◆ **Directions for this task**: Among the lines of the records, count those containing the word "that", then give the number alone.

◆ **Stored data**:
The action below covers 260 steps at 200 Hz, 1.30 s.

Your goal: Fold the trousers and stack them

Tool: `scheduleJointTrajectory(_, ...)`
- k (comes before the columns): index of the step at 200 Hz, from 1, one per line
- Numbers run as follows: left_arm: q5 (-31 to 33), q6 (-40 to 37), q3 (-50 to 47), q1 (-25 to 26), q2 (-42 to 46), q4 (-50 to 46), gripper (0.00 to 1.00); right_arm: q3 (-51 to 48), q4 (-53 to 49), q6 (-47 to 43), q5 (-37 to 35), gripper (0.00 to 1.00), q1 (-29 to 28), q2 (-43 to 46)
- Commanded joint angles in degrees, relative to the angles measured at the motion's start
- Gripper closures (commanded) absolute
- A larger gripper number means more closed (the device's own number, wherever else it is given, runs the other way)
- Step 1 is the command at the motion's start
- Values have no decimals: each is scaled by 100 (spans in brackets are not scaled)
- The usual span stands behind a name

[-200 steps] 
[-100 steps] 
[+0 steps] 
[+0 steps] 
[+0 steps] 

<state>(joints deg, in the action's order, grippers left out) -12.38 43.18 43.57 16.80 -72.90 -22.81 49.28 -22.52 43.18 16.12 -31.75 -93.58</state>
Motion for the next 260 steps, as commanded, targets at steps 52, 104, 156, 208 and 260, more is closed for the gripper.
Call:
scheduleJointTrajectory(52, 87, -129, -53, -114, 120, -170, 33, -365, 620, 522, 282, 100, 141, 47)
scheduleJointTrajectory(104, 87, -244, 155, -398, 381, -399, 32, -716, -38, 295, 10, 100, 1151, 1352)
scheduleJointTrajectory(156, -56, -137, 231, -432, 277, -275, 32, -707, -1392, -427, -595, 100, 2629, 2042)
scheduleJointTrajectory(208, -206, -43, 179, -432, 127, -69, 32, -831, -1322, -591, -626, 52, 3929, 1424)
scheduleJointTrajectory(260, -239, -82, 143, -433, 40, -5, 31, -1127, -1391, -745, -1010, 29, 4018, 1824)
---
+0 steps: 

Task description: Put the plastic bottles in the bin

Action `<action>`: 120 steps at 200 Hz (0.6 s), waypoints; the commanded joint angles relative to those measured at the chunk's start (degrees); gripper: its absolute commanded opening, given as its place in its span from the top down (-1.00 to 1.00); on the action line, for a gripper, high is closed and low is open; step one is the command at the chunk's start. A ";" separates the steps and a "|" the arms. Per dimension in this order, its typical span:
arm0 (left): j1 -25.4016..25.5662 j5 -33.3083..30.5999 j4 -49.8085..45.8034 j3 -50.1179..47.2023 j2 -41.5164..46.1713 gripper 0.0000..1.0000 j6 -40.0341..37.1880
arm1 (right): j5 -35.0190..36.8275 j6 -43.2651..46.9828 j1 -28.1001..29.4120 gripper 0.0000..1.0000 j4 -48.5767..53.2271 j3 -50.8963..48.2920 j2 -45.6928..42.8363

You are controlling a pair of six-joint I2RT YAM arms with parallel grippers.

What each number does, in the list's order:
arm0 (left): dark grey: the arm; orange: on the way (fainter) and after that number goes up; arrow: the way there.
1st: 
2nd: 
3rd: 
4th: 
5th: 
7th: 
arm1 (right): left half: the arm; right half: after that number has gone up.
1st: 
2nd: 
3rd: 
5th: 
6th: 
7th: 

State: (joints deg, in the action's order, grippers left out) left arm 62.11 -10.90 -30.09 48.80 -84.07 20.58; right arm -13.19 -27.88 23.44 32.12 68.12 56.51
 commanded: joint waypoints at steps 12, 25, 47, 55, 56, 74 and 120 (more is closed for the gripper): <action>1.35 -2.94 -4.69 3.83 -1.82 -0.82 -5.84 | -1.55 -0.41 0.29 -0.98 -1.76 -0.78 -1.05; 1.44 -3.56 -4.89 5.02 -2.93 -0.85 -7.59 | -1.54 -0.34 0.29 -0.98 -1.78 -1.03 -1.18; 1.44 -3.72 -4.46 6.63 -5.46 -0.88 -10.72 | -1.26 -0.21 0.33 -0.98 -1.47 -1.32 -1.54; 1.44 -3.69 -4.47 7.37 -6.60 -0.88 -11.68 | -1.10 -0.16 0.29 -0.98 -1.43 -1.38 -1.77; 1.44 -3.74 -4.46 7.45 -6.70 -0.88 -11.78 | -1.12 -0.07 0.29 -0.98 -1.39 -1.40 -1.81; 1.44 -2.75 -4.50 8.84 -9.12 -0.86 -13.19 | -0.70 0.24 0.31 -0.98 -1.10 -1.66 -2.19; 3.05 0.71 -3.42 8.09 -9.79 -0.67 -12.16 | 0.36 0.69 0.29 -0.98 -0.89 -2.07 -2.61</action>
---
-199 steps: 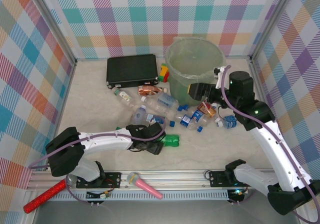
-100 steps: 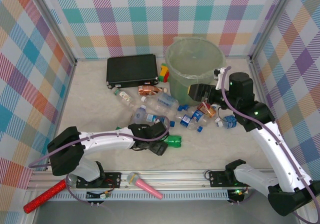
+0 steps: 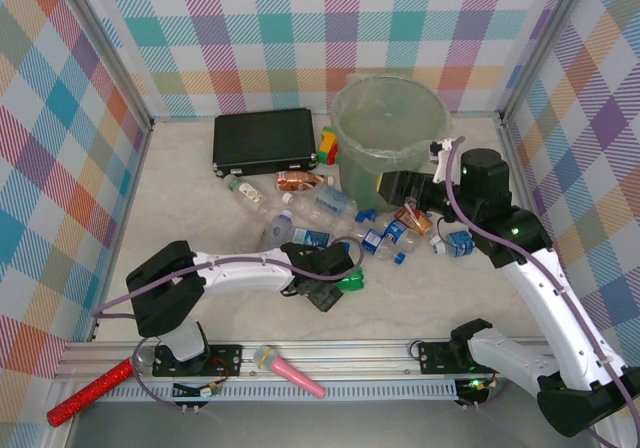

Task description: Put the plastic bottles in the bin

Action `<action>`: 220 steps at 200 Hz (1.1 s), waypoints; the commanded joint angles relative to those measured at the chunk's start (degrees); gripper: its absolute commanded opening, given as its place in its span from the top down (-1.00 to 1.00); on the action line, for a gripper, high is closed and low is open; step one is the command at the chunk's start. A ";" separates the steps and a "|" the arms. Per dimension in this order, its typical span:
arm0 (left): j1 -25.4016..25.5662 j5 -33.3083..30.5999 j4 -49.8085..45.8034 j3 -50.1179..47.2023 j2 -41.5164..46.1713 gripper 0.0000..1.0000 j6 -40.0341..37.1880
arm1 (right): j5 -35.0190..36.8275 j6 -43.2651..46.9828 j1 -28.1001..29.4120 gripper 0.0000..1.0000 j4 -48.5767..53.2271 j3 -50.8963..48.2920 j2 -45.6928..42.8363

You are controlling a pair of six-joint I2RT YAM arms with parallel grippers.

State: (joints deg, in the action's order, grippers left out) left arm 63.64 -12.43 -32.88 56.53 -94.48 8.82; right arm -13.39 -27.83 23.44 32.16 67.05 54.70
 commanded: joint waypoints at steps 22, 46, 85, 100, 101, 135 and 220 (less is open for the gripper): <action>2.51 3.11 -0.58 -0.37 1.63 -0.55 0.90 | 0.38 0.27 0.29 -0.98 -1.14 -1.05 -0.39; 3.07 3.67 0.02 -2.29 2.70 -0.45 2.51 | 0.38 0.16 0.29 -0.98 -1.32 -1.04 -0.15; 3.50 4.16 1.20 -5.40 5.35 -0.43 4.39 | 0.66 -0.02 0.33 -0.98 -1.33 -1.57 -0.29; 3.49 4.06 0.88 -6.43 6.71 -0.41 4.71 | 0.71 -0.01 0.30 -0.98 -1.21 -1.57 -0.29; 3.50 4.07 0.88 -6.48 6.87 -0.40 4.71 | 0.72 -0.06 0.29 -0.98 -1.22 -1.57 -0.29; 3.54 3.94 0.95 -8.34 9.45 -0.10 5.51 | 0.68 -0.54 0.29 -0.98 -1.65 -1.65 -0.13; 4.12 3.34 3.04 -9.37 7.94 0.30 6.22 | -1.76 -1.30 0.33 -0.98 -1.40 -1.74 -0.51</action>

◆ **Solution for this exercise**: 2